• **TASK DESCRIPTION**: Could you please repeat the data below word for word?

• **DATA PROVIDED**:
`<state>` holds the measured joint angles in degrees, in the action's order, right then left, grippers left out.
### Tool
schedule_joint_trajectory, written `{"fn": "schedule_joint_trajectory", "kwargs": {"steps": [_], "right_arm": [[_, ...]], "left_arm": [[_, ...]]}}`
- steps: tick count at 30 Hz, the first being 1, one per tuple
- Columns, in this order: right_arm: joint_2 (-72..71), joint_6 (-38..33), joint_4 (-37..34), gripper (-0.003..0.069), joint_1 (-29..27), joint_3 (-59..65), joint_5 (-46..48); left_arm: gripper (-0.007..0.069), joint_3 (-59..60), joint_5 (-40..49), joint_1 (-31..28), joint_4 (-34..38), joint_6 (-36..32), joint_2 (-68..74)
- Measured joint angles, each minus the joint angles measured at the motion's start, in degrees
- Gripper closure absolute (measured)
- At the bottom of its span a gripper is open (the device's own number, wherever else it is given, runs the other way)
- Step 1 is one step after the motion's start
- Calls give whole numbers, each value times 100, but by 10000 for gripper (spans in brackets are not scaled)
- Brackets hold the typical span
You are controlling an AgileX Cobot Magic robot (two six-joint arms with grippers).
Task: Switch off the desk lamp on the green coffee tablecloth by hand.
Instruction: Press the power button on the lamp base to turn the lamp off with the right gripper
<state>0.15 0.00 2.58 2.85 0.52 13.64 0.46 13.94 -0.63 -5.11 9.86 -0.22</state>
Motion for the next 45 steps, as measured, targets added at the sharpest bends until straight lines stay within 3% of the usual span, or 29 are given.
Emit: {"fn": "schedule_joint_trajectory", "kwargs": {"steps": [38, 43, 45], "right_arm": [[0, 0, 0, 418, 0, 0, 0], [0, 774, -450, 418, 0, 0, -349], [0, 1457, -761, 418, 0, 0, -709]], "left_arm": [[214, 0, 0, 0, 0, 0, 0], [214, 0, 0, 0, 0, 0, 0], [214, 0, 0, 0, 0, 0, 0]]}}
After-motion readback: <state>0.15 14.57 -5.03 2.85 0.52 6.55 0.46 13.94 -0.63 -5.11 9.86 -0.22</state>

• **RESPONSE TO THIS TASK**:
`<state>` holds the measured joint angles in degrees, in the action's order, right then left, grippers left out.
### Tool
schedule_joint_trajectory, written `{"fn": "schedule_joint_trajectory", "kwargs": {"steps": [_], "right_arm": [[_, ...]], "left_arm": [[_, ...]]}}`
- steps: tick count at 30 Hz, the first being 1, one per tuple
- Columns, in this order: right_arm: joint_2 (-72..71), joint_6 (-38..33), joint_4 (-37..34), gripper (-0.003..0.069), joint_1 (-29..27), joint_3 (-59..65), joint_5 (-46..48); left_arm: gripper (-0.007..0.069), joint_3 (-59..60), joint_5 (-40..49), joint_1 (-31..28), joint_4 (-34..38), joint_6 (-36..32), joint_2 (-68..74)
- Measured joint angles, each minus the joint angles measured at the motion's start, in degrees
- Gripper closure absolute (measured)
- At the bottom of its span a gripper is open (the device's own number, wherever else it is given, runs the other way)
- Step 1 is one step after the motion's start
- Calls give whole numbers, each value times 100, but by 10000 for gripper (spans in brackets are not scaled)
- Brackets hold the typical span
You are controlling an AgileX Cobot Magic robot (two six-joint arms with grippers).
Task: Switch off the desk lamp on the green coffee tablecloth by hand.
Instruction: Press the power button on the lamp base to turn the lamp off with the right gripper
<state>0.15 0.00 2.58 2.85 0.52 13.64 0.46 13.94 -0.63 -5.11 9.86 -0.22</state>
Motion for the next 45 steps, as measured, targets added at the sharpest bends until straight lines stay within 3% of the usual span, or 29 are given.
Emit: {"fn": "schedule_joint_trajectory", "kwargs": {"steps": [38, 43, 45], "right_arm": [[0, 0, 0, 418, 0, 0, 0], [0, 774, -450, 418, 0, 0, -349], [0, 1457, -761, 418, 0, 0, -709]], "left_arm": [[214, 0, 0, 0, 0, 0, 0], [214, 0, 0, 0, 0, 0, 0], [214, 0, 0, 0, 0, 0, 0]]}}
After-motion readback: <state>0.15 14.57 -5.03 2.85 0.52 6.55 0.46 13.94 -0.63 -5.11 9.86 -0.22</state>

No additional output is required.